Task: Repeat precisely the span of lines below that opens with the line containing "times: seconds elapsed" and closes with the line containing "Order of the", both included.
↓
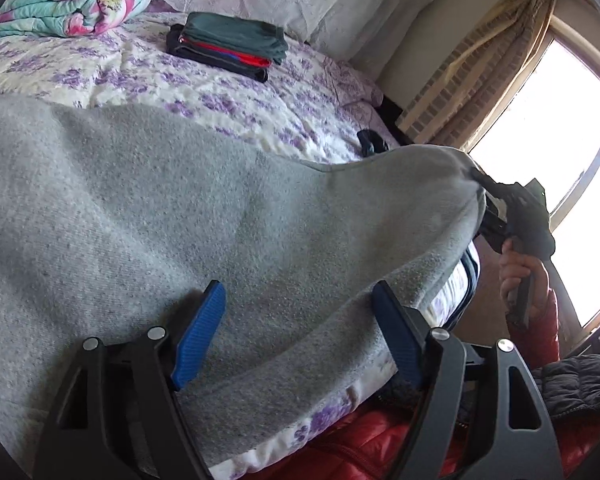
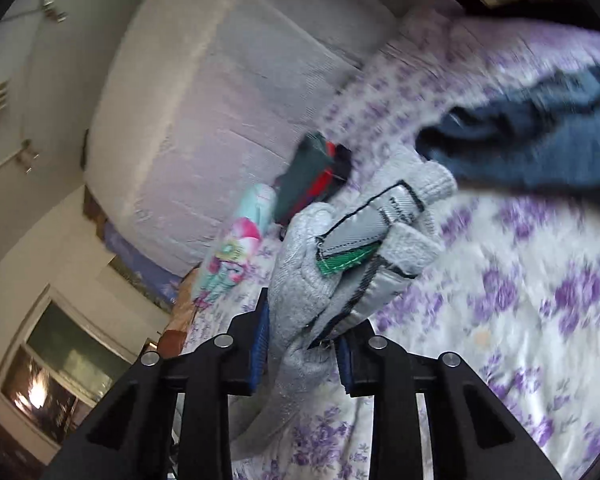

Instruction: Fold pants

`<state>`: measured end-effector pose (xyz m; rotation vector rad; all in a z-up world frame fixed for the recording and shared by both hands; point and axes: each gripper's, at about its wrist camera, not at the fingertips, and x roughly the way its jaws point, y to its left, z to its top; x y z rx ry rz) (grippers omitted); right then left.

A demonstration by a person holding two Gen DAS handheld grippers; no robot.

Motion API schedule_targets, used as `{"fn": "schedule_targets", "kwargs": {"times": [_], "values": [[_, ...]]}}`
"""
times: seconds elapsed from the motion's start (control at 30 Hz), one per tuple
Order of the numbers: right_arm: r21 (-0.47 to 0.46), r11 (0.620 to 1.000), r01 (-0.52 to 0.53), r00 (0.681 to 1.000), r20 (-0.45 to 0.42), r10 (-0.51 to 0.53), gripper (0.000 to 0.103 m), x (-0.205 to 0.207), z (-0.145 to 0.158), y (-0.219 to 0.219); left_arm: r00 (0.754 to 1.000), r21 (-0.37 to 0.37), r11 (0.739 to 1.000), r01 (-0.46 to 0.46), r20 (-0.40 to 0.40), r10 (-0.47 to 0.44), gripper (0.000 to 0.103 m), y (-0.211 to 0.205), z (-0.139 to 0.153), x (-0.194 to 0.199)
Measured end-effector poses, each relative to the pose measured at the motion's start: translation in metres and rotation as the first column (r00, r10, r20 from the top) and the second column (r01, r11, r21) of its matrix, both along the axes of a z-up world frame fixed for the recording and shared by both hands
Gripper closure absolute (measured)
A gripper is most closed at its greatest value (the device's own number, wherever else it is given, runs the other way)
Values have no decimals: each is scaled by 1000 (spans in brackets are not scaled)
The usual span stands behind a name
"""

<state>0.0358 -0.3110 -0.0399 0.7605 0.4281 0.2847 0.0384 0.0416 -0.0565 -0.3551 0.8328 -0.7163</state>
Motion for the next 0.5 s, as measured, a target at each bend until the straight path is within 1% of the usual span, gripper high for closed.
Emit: {"fn": "schedule_targets", "kwargs": {"times": [0.03, 0.07, 0.13, 0.17, 0.2, 0.23, 0.27, 0.33, 0.37, 0.4, 0.43, 0.47, 0.5], "values": [[-8, 1000, 17, 1000, -24, -17, 74, -4, -9, -6, 1000, -2, 1000, 3, 4, -3, 29, -2, 0, 0], [0, 999, 36, 996, -79, -36, 74, -5, -26, -14, 1000, 7, 1000, 10, -1, -10, 29, -6, -2, 1], [92, 992, 87, 968, -245, -62, 74, -7, -80, -38, 1000, 58, 998, 17, -10, -16, 29, -15, -8, 3], [147, 984, 104, 956, -288, -58, 77, -11, -103, -47, 1000, 87, 996, 18, 2, -18, 29, -20, -9, 2], [161, 984, 77, 969, -244, -35, 79, -15, -110, -50, 1000, 115, 993, 19, 18, -22, 28, -24, -8, -1], [119, 991, 64, 971, -235, -35, 78, -17, -103, -48, 999, 148, 989, 22, 32, -27, 27, -28, -7, -3], [102, 992, 71, 973, -228, -46, 74, -20, -95, -47, 999, 169, 985, 25, 36, -32, 27, -30, -7, -4], [143, 977, 161, 966, -227, -126, 66, -29, -83, -64, 999, 173, 985, 25, 28, -30, 27, -27, -6, -4], [149, 965, 214, 959, -220, -179, 64, -37, -77, -75, 999, 160, 987, 24, 20, -28, 27, -23, -4, -5], [147, 949, 279, 949, -195, -248, 64, -47, -68, -88, 1000, 133, 991, 18, 10, -19, 27, -16, -1, -6], [143, 943, 301, 947, -164, -277, 64, -53, -59, -97, 1000, 105, 994, 9, 2, -10, 27, -8, 3, -6], [137, 948, 286, 954, -138, -268, 64, -53, -52, -100, 1000, 86, 996, 1, -1, -1, 27, -3, 5, -7], [128, 963, 239, 968, -106, -226, 64, -47, -41, -96, 1000, 70, 998, -11, -1, 11, 27, 2, 9, -7]]}}
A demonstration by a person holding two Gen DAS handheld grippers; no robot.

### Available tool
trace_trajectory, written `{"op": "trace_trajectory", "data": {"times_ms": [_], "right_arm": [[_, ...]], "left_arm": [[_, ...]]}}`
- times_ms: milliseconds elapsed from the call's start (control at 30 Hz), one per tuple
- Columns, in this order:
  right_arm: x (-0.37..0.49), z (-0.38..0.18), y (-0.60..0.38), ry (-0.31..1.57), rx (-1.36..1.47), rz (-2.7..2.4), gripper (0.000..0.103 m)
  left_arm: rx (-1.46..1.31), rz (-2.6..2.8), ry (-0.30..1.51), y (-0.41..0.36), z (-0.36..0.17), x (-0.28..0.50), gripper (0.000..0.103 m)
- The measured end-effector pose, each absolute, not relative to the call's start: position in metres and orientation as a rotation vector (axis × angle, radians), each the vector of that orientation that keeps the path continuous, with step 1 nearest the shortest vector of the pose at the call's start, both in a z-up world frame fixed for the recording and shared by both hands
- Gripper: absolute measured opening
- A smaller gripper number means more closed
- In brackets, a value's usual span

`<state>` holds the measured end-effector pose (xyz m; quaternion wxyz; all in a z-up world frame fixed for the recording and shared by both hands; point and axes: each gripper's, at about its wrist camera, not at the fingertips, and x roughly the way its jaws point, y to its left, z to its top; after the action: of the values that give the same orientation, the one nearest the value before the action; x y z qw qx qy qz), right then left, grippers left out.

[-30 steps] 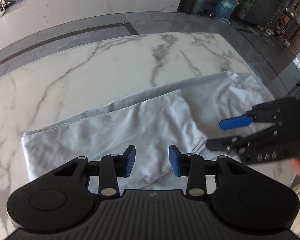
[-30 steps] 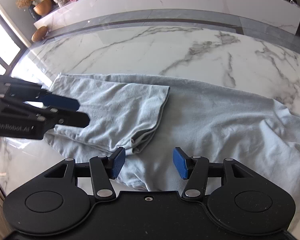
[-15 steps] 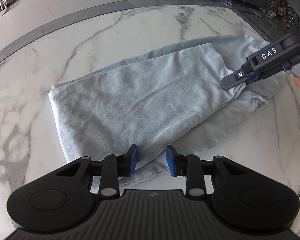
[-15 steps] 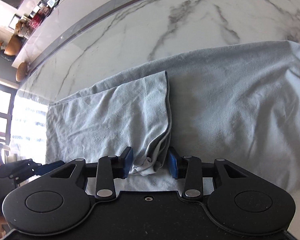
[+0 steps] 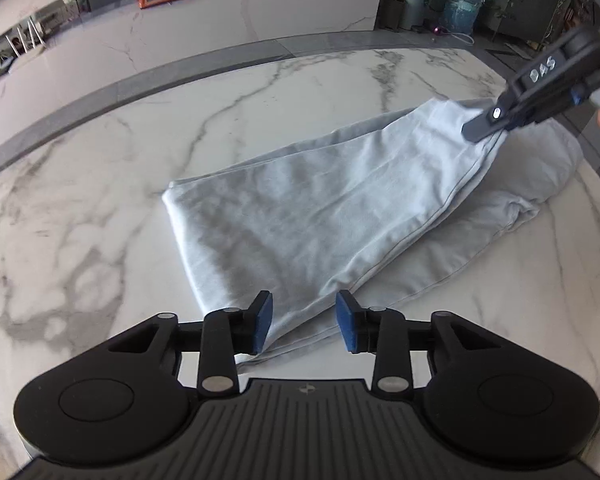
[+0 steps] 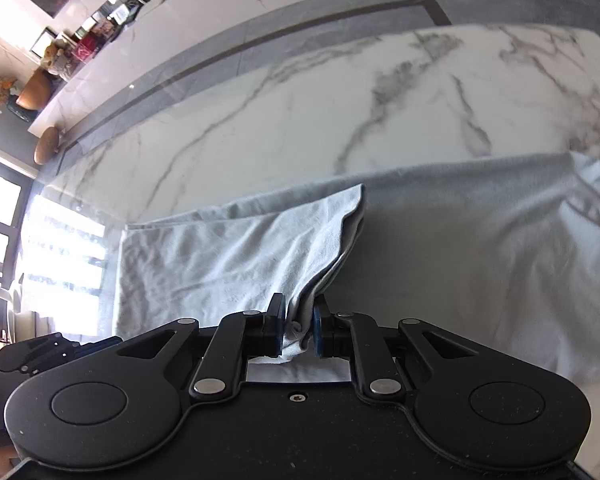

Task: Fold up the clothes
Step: 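Grasp the shirt end with the right gripper and lift it high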

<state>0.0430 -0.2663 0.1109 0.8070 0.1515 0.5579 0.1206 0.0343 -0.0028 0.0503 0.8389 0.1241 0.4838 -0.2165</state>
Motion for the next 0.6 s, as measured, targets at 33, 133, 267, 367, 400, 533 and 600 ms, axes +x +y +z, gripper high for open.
{"op": "trace_trajectory", "data": {"times_ms": [33,133,267,367,400,533,600], "right_arm": [[0.042,0.122,-0.262,1.173,0.313,0.267,0.012],[0.04,0.151,-0.251,1.117,0.287,0.289,0.011],[0.038,0.195,-0.236,1.037,0.252,0.322,0.007],[0.036,0.225,-0.226,0.985,0.222,0.338,0.007],[0.035,0.237,-0.222,0.961,0.202,0.338,0.007],[0.032,0.276,-0.224,0.883,0.156,0.296,0.006],[0.031,0.29,-0.232,0.861,0.141,0.273,0.006]], "left_arm": [[0.269,-0.449,1.023,-0.002,0.049,0.032,0.042],[0.269,-0.426,1.03,0.006,0.042,0.021,0.043],[0.215,-0.38,1.011,0.014,0.034,0.013,0.043],[0.117,-0.341,0.96,0.018,0.031,0.012,0.043],[0.086,-0.326,0.946,0.018,0.031,0.012,0.043],[0.079,-0.308,0.9,-0.001,0.033,0.013,0.044],[0.082,-0.306,0.881,-0.012,0.034,0.014,0.044]]}}
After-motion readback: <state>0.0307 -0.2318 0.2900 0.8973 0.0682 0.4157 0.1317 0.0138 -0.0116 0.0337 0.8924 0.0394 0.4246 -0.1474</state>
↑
Exercise solution:
times: seconds elapsed from the motion's start (control at 30 Hz), one per tuple
Order of the numbers: right_arm: r21 (-0.47 to 0.46), r11 (0.620 to 1.000), r01 (-0.52 to 0.53), r00 (0.681 to 1.000), r20 (-0.45 to 0.42), r10 (-0.51 to 0.53), gripper (0.000 to 0.103 m), x (-0.205 to 0.207), z (-0.145 to 0.158), y (-0.219 to 0.219); left_arm: r00 (0.754 to 1.000), r21 (-0.37 to 0.37), r11 (0.739 to 1.000), r01 (-0.46 to 0.46), r20 (-0.40 to 0.40), r10 (-0.47 to 0.44), gripper (0.000 to 0.103 m), y (-0.211 to 0.205), z (-0.139 to 0.153), x (-0.194 to 0.199)

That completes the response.